▸ **WHAT THE EXERCISE ASKS**: Below is a block of entries; repeat all of it exactly but omit the pictures.
[Start of section]
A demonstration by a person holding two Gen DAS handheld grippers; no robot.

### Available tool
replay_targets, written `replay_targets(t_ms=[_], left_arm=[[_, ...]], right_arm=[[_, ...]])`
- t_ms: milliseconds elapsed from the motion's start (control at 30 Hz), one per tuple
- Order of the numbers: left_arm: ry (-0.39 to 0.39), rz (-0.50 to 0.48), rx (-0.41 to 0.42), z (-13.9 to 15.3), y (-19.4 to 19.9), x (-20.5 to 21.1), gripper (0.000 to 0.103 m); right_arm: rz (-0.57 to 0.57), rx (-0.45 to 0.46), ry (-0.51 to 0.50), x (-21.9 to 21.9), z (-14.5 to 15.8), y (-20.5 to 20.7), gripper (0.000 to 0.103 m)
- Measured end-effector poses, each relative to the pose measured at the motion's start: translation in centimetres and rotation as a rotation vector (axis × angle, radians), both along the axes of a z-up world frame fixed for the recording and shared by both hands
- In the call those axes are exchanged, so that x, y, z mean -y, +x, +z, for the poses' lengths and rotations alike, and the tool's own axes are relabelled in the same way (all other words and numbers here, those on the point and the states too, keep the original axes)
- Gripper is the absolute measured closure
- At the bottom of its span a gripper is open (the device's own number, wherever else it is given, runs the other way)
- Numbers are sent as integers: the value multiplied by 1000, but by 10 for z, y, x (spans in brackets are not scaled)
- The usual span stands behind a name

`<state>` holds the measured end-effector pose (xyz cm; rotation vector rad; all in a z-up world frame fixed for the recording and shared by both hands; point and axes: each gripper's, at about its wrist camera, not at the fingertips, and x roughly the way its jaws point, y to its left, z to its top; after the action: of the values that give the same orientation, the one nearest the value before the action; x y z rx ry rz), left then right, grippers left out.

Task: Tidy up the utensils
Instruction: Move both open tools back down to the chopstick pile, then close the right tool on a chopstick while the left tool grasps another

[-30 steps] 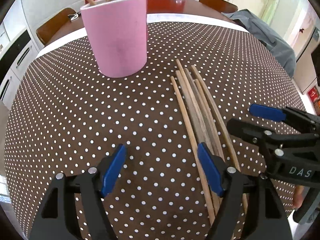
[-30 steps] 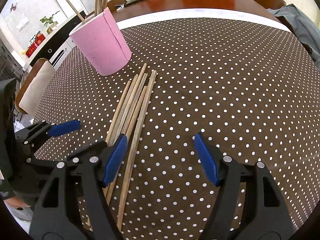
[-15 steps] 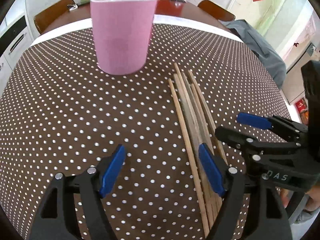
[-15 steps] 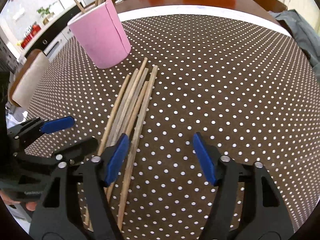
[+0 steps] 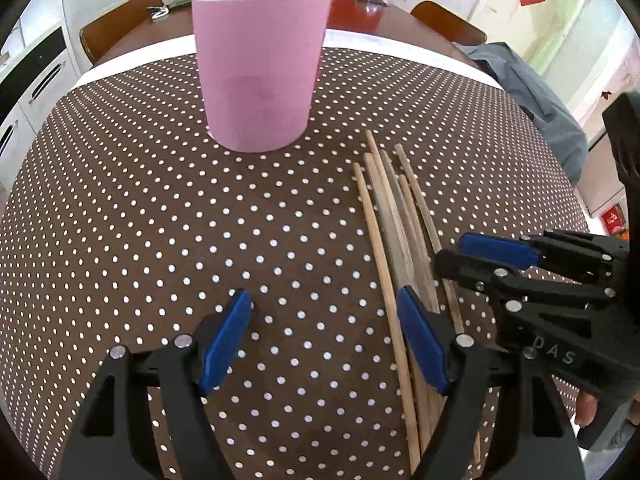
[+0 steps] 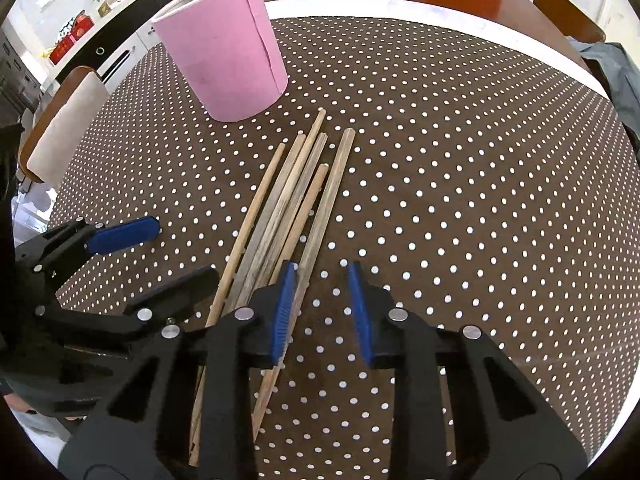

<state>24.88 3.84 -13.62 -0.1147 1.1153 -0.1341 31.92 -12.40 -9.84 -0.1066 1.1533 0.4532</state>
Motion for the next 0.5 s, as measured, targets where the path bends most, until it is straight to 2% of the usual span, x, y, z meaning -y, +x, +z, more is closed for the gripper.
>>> replay_targets(t_ms=[167,267,433,500], left_arm=[[35,1,0,-1,1,5,29],[24,13,-3,-2,3,5,29],[59,-17,-5,-5,2,23,29],[89,-21,-4,-6,4,30,29]], right_arm=[[23,29,-49,-6,-1,3,81],[34,57,-96,-16,-3,3,83],[54,36,-61,-6,-4,3,94],[69,23,-35,0,-5,4,95]])
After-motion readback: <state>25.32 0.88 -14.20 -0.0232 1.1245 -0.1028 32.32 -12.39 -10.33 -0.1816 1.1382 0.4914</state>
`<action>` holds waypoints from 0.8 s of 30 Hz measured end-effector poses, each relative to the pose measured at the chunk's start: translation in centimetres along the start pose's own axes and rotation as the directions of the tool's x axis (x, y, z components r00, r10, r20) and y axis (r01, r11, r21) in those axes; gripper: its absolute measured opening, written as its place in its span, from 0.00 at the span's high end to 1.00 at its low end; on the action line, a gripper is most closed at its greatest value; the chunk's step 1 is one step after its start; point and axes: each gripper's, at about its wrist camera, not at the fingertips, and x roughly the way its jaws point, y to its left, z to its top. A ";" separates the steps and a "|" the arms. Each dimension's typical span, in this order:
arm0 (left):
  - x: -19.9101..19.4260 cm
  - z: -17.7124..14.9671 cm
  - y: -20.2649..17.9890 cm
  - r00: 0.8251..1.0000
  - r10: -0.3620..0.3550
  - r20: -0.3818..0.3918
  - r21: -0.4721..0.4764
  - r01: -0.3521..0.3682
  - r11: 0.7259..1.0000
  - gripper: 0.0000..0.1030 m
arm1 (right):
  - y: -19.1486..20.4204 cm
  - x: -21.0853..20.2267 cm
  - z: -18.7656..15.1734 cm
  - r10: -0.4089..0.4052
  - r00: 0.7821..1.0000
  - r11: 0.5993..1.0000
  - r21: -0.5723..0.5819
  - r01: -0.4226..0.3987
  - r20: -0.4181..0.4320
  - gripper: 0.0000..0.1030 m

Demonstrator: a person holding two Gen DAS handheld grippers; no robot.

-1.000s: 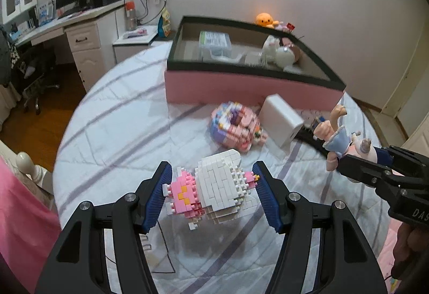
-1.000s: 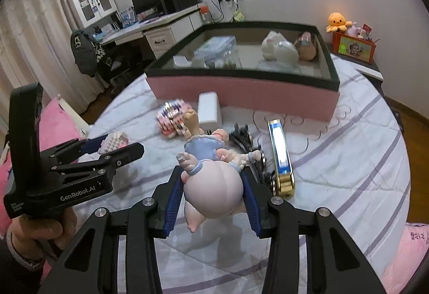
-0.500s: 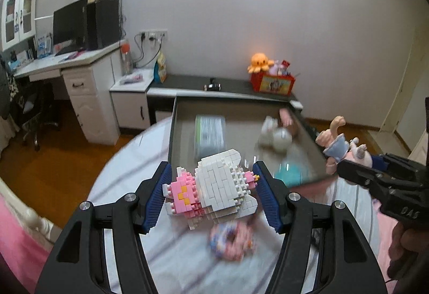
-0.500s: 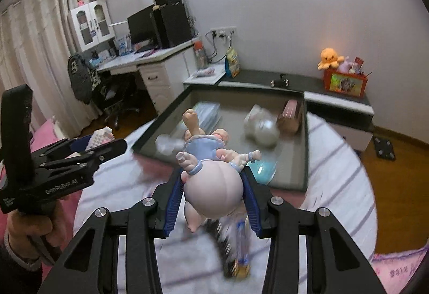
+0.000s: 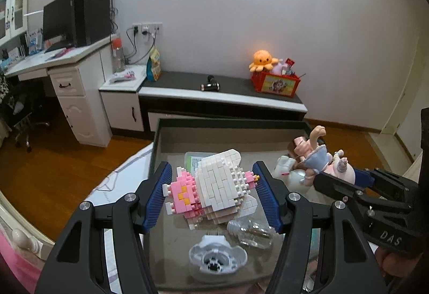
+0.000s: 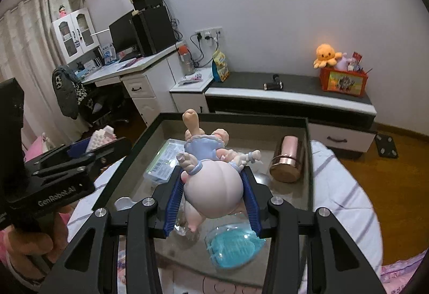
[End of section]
▸ **PROBLEM SOLUTION**:
A demonstration by a person holding two Gen DAS handheld grippers; no robot.

### Available tool
replay_targets, written `replay_targets(t_ms=[_], left_arm=[[_, ...]], right_arm=[[_, ...]])`
- t_ms: milliseconds elapsed from the motion's start (control at 30 Hz), one per tuple
- Order of the numbers: left_arm: ry (-0.39 to 0.39), rz (-0.50 to 0.48), rx (-0.41 to 0.42), z (-13.9 to 15.3), y (-19.4 to 19.9), x (-20.5 to 21.1), gripper (0.000 to 0.103 m); right_arm: rz (-0.57 to 0.57), rx (-0.45 to 0.46), ry (-0.51 to 0.50), x (-21.9 to 21.9), z (-14.5 to 15.8), y (-20.5 to 20.7), gripper (0.000 to 0.103 m)
- Measured end-effector poses, each relative to the pose measured at the motion's start: translation in centimetres and rotation as a rotation vector (axis × angle, radians), both along the axes of a z-up world frame fixed for the recording and shared by both hands
- In the call those axes are exchanged, so that x, y, z mean -y, +x, +z, for the poses' lengths and rotations alike, and the tool's own axes are relabelled in the same way (all other words and numbers here, those on the point and the states too, keep the original axes)
- Gripper is the absolute measured closure
- At the bottom of its span a gripper is open (the device's own number, wherever else it is given, runs the other way)
- Numbers are sent as integers: the value multiplied by 1000, but by 10 for z, y, x (spans in brackets are not scaled)
- The usual span stands behind a name

`<state>` holds the measured end-effector pose (xyz cm; rotation vector rad; all in a z-up world frame fixed for the recording and shared by both hands; point and axes: each gripper's, at about its wrist camera, not at the fingertips, and x roughly the way its jaws point, y to its left, z to its top; after the action: of the values that give the same orientation, the one nearest the value before the action; x y z rx ry rz), left then right, grippers left out.

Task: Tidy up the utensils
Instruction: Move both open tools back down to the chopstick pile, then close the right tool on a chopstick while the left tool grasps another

[-30 steps] 
[-30 steps] 
[-15 steps] 
[-15 steps] 
[+0 steps] 
[+0 steps] 

<state>24.88 3.84 -13.62 -0.1147 1.1153 -0.1341 31.92 -12.40 -9.84 -0.1066 1.1533 0.4532</state>
Motion for the next 0.5 s, as measured, targets where the path bends most, until it is straight to 2% of the usual span, x, y, z meaning -y, +x, +z, more is closed for the gripper.
>>> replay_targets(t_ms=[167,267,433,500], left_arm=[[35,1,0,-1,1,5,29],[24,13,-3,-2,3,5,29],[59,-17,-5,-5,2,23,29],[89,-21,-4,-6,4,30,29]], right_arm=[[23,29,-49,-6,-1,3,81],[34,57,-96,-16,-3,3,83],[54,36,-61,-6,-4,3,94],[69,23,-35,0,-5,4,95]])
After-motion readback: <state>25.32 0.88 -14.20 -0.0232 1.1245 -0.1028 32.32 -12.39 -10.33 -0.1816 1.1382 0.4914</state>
`<action>` holds waypoints from 0.8 s of 30 Hz measured end-effector poses, each relative to the pose measured at the chunk's start: translation in centimetres along the start pose's own axes and rotation as the directions of the tool's x axis (x, y, z components r00, r10, r20) and y axis (r01, r11, r21) in those axes; gripper: its absolute measured opening, written as its place in its span, from 0.00 at the span's high end to 1.00 at its low end; on the action line, a gripper is most closed at its greatest value; the chunk's step 1 is one step after its start; point and axes: each gripper's, at about its wrist camera, not at the fingertips, and x roughly the way its jaws point, y to its left, z to its top. A ";" separates the steps and a "|" the arms. Each dimension's typical span, in this order:
arm0 (left):
  - x: -19.9101..19.4260 cm
  - z: -17.7124..14.9671 cm
  - y: -20.2649..17.9890 cm
  - r00: 0.8251..1.0000
  - r10: -0.3620..0.3550
  - r20: -0.3818..0.3918
  - r21: -0.4721..0.4764
  - r01: -0.3521..0.3682
  - r11: 0.7259..1.0000
  - gripper: 0.0000..0.1030 m
arm1 (right):
  - y: -19.1486..20.4204 cm
  - x: -21.0853..20.2267 cm
  - z: -18.7656..15.1734 cm
  - r10: -0.4089..0.4052
  - r00: 0.7821..1.0000
  - r11: 0.5993..1.0000
  - r21: -0.5723..0.5819
  - r01: -0.4226..0.3987
  - r20: -0.4181..0.4320
  - gripper: 0.0000..0.1030 m

Demonstrator: a person holding two Gen DAS handheld grippers; no robot.

-1.000s: 
-1.000s: 
-0.500s: 
-0.500s: 
+0.000s: 
+0.000s: 

The exercise asks for nothing further.